A farther proof of the excessive bigotry of this country is, that, though the clergy of Birmingham resenting what I advanced in the first part of my Appeal, replied to it, and pledged themselves to go through with the enquiry along with me, till the whole truth should be investigated, they have made no reply to the Second Part of my Appeal, in which I brought specific charges against themselves, and other persons by name, proving them to have been the promoters and abettors of the riot; and yet they have as much respect shown to them as ever, and the[Pg 158] country at large pays no attention to it. Had the clergy been the injured persons, and Dissenters the rioters, unable to answer the charges brought against them, so great would have been the general indignation at their conduct, that I am persuaded it would not have been possible for them to continue in the country.

I could, if I were so disposed, give my readers many more instances of the bigotry of the clergy of the church of England with respect to me, which could not fail to excite, in generous minds, equal indignation and contempt; but I forbear.[30] Had I, however, foreseen what I am now witness to, I certainly should not have made any attempt to replace my library or apparatus, and I soon repented of having done it.
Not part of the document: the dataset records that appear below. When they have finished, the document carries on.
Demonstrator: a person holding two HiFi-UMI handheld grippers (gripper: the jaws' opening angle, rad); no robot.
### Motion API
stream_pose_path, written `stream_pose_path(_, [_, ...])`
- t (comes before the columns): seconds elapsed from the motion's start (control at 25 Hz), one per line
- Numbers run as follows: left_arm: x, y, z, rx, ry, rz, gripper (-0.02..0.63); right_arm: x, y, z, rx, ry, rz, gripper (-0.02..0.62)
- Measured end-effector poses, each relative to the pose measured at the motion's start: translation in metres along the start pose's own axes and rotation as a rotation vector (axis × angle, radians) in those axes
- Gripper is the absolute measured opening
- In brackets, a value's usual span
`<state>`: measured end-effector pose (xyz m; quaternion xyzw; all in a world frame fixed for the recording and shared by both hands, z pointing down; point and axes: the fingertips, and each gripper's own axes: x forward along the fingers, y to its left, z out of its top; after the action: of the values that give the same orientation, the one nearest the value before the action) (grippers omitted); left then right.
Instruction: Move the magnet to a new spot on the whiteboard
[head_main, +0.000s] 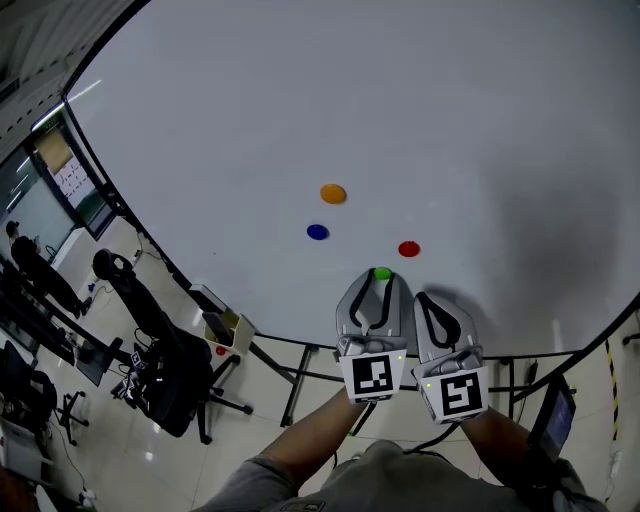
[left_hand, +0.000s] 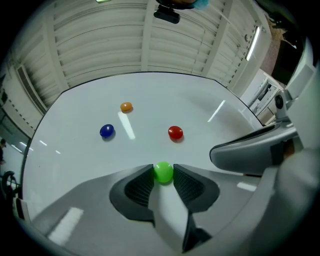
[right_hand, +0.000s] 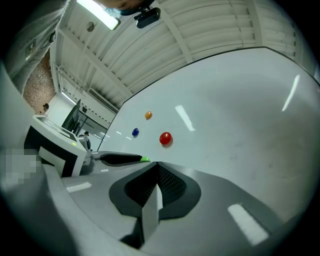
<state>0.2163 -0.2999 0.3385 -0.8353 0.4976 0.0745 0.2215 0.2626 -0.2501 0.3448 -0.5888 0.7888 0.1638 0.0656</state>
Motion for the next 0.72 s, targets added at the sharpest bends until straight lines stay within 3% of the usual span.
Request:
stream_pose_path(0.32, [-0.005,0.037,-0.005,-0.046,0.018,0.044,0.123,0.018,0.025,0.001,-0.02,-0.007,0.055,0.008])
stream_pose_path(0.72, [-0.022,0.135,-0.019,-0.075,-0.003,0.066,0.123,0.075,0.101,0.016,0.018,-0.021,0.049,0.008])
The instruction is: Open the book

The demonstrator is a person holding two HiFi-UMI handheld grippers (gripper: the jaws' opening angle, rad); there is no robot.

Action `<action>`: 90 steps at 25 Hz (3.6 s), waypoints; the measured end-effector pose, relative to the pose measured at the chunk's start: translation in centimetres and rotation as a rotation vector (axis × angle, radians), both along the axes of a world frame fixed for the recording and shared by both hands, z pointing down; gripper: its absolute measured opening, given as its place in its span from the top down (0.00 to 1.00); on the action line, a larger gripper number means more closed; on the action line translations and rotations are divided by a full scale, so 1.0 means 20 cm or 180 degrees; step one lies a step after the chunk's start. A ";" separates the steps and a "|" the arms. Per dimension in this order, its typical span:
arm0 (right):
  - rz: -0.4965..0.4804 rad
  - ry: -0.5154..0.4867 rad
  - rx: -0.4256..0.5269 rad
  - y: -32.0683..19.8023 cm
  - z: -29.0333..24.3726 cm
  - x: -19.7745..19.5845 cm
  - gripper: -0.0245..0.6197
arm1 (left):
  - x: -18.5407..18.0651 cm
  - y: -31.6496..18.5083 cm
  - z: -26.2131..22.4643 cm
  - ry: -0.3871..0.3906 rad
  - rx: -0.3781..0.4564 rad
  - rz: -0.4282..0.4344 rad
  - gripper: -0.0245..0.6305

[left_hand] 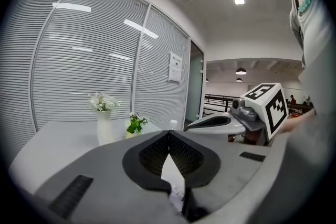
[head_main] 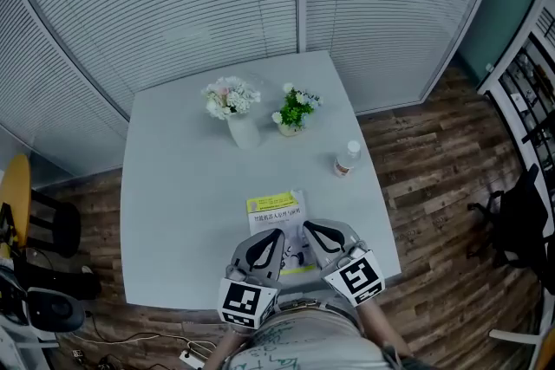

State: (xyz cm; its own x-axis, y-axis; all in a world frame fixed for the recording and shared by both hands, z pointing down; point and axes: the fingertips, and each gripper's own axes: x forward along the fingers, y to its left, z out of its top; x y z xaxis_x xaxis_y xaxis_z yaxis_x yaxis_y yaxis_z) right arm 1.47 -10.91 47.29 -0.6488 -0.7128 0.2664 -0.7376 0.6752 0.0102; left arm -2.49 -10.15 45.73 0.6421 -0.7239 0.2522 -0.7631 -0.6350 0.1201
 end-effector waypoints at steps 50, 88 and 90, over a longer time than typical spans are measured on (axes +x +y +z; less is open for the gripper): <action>-0.0061 0.0194 -0.0133 -0.02 0.10 0.24 0.96 | 0.15 0.02 0.81 -0.0510 -0.1127 -0.0005 0.85; 0.0020 0.0201 -0.0292 -0.05 0.17 0.28 0.96 | 0.31 0.00 1.32 -0.1488 -0.1526 0.0479 0.60; 0.0021 0.0197 -0.0286 -0.05 0.18 0.28 0.96 | 0.32 0.00 1.31 -0.1429 -0.1565 0.0475 0.58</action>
But this being done, I was willing to make some use of both before another interruption of my pursuits. I began to philosophize, and make experiments, rather late in life,[Pg 159] being near forty, for want of the necessary means of doing any thing in this way; and my pursuits have been much interrupted by removals (never indeed chosen by myself, but rendered necessary by circumstances) and my time being now short, I hoped to have had no occasion for more than one, and that a final, remove. But the circumstances above mentioned have induced me, though with great and sincere regret, to undertake another, and to a greater distance than any that I have hitherto made.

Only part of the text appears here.